What you are asked to do → Reproduce all of the data exactly, with no line skipped.
————————
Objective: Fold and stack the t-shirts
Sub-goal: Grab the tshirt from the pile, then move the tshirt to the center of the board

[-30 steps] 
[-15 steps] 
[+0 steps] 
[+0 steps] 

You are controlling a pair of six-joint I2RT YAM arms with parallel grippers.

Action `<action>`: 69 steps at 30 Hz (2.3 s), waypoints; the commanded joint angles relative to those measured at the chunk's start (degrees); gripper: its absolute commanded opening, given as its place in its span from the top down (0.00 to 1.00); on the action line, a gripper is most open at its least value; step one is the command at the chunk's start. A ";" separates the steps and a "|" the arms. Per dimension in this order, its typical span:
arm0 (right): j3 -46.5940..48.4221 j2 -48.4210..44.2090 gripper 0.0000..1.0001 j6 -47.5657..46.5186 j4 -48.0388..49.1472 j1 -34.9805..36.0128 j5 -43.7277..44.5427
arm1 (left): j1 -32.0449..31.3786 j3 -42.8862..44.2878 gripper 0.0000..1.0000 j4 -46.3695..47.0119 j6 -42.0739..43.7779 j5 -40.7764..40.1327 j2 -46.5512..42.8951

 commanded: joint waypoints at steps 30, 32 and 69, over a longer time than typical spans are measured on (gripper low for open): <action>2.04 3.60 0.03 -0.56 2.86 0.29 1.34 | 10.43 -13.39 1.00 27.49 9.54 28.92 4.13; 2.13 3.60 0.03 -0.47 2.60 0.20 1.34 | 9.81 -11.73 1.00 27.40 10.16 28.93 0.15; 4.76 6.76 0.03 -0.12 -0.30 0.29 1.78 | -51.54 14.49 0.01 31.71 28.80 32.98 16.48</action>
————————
Answer for this exercise →
Objective: Fold and stack the t-shirts
Sub-goal: Grab the tshirt from the pile, then move the tshirt to the center of the board

[-30 steps] 
[-15 steps] 
[+0 steps] 
[+0 steps] 

You are controlling a pair of six-joint I2RT YAM arms with parallel grippers.

Action `<action>`: 69 steps at 30 Hz (2.3 s), waypoints; the commanded joint angles relative to those measured at the chunk's start (degrees); gripper: its absolute commanded opening, given as its place in its span from the top down (0.00 to 1.00); on the action line, a gripper is most open at its least value; step one is the command at the chunk's start. A ";" separates the steps and a "|" the arms. Per dimension in this order, its typical span:
arm0 (right): j3 -46.5940..48.4221 j2 -48.4210..44.2090 gripper 0.0000..1.0001 j6 -47.5657..46.5186 j4 -48.0388..49.1472 j1 -34.9805..36.0128 j5 -43.7277..44.5427
arm1 (left): j1 -32.0449..31.3786 j3 -42.8862..44.2878 gripper 0.0000..1.0000 j4 -46.3695..47.0119 j6 -42.0739..43.7779 j5 -40.7764..40.1327 j2 -46.5512..42.8951

 commanded: joint waypoints at steps 30, 32 and 69, over a longer time than typical spans are measured on (gripper low for open): <action>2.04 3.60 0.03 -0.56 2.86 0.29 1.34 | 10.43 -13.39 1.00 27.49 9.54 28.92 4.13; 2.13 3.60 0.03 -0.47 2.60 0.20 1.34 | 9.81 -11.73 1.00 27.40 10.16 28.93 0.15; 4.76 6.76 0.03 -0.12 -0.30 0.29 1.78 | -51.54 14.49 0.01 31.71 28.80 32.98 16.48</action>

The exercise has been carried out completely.